Prompt ::
Print nothing but the lines below starting at the line that holds "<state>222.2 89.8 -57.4" and ending at the line that holds "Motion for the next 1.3", including both, each exactly as written.

Task material ::
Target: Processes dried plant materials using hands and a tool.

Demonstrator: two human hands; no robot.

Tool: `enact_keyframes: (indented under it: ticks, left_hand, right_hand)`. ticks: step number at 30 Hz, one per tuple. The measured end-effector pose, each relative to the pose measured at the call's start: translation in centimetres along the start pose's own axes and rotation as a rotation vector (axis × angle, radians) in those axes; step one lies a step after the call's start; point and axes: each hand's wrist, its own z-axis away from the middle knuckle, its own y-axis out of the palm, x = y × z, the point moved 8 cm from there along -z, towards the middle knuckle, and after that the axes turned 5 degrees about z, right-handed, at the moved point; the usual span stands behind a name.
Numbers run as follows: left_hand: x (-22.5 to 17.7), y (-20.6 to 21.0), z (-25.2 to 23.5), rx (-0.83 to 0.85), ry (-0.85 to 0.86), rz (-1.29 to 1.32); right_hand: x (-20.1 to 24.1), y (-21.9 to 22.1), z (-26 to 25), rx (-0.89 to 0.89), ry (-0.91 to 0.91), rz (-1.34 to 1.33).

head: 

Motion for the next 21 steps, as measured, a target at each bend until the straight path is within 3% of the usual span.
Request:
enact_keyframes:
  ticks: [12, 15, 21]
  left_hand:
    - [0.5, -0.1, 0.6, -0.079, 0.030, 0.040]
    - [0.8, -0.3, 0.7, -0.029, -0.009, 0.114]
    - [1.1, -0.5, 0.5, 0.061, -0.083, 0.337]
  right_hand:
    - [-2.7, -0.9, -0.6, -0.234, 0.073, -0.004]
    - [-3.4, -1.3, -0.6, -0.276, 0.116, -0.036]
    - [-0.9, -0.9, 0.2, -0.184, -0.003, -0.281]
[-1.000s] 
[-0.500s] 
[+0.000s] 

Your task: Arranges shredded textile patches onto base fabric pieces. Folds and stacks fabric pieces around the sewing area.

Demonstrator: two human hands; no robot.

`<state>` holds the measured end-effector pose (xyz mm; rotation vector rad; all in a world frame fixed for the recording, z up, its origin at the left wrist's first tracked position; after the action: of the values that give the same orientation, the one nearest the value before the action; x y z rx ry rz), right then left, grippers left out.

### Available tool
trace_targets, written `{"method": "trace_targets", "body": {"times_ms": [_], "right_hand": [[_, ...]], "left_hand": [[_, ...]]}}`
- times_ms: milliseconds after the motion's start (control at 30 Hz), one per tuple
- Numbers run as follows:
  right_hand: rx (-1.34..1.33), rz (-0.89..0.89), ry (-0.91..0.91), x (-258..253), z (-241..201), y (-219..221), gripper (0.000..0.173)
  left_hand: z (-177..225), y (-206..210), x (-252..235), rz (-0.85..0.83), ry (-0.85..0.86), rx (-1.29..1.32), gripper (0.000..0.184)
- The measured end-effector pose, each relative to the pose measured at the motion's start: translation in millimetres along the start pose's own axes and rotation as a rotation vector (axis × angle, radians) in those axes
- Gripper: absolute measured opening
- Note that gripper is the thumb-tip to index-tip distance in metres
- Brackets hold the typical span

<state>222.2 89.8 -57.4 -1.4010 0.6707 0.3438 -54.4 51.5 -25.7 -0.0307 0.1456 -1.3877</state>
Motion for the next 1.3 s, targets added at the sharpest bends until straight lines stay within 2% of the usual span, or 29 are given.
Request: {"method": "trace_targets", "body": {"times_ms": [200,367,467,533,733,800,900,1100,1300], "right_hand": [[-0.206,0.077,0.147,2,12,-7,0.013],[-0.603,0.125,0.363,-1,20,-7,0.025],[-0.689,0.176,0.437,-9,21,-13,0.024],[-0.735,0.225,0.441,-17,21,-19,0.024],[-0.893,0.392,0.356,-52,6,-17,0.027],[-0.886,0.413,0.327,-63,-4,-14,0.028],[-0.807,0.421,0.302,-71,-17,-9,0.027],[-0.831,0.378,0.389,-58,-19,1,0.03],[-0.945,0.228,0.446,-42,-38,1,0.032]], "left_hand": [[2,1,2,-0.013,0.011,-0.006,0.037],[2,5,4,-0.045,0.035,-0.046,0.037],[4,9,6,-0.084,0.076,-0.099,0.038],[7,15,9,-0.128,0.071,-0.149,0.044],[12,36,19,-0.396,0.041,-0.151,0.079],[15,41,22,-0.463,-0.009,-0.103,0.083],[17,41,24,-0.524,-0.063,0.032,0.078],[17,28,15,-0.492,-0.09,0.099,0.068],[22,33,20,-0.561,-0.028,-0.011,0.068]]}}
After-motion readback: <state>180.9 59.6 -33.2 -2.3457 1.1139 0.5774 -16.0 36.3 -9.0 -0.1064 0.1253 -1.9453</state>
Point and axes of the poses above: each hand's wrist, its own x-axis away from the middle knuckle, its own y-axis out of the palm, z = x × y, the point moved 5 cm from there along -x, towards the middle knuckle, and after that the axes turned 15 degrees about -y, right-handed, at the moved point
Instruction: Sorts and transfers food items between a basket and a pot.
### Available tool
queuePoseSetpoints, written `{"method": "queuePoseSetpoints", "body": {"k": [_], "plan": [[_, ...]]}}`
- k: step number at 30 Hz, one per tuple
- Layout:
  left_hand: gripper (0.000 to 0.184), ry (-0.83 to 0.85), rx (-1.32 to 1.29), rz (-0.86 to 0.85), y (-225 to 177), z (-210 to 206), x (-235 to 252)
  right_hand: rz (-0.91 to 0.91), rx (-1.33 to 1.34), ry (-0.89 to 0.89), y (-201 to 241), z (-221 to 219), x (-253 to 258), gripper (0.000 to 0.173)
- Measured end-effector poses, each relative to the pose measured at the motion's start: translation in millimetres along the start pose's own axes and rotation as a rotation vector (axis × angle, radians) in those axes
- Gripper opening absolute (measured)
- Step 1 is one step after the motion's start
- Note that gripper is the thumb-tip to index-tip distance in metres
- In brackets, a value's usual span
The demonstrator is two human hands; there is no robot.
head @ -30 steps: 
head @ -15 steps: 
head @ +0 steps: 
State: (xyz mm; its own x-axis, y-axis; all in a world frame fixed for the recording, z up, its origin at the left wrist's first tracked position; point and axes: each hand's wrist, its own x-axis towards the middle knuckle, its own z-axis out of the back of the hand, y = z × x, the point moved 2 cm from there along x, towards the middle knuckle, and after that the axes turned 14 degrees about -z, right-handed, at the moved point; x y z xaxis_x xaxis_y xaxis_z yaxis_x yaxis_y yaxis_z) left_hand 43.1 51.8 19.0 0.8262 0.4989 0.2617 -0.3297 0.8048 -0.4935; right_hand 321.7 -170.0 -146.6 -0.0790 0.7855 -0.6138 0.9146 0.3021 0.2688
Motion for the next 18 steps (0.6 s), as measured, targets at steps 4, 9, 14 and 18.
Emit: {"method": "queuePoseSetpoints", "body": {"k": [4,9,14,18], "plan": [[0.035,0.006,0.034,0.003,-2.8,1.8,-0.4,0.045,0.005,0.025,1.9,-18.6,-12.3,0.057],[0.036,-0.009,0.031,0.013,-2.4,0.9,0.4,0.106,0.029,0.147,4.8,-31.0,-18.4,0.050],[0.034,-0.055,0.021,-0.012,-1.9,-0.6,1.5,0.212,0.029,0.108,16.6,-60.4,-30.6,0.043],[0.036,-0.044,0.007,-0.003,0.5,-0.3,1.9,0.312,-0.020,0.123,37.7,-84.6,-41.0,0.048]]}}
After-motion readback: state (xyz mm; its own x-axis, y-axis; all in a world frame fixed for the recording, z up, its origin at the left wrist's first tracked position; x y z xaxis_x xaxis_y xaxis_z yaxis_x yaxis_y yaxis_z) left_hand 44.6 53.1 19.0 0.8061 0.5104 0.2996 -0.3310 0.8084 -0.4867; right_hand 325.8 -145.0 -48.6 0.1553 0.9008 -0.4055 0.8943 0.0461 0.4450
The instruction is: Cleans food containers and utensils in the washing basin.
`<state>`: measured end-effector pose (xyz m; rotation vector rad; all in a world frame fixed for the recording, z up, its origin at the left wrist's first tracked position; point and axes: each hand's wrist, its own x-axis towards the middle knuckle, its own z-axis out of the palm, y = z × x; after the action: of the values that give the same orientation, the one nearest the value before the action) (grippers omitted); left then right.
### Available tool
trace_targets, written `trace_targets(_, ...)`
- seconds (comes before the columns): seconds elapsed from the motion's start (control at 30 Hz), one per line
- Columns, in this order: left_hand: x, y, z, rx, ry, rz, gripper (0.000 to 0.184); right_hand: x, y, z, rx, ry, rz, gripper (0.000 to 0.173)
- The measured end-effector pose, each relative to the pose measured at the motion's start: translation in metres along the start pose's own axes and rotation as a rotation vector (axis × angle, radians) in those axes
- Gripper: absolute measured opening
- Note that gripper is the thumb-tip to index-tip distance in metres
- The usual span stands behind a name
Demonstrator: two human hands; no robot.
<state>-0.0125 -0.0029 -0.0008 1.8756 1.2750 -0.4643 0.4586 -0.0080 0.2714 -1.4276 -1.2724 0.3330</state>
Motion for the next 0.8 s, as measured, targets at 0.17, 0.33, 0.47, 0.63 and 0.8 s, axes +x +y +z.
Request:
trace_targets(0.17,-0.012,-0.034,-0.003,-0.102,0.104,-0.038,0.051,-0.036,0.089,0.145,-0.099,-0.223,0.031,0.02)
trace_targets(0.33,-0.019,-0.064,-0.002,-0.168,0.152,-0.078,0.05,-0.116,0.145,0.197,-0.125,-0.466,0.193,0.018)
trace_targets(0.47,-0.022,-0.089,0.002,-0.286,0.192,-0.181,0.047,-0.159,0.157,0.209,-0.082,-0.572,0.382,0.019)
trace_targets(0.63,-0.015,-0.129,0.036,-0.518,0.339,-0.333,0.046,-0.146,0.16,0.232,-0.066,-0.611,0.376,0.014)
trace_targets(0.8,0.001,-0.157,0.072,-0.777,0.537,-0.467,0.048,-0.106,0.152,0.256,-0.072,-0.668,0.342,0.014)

Expected output ::
<state>222.2 89.8 -57.4 -1.4010 0.6707 0.3438 -54.4 51.5 -25.7 -0.0307 0.1456 -1.3877</state>
Motion for the next 1.3 s, targets added at the sharpest bends until straight lines stay within 2% of the usual span, or 29 are given.

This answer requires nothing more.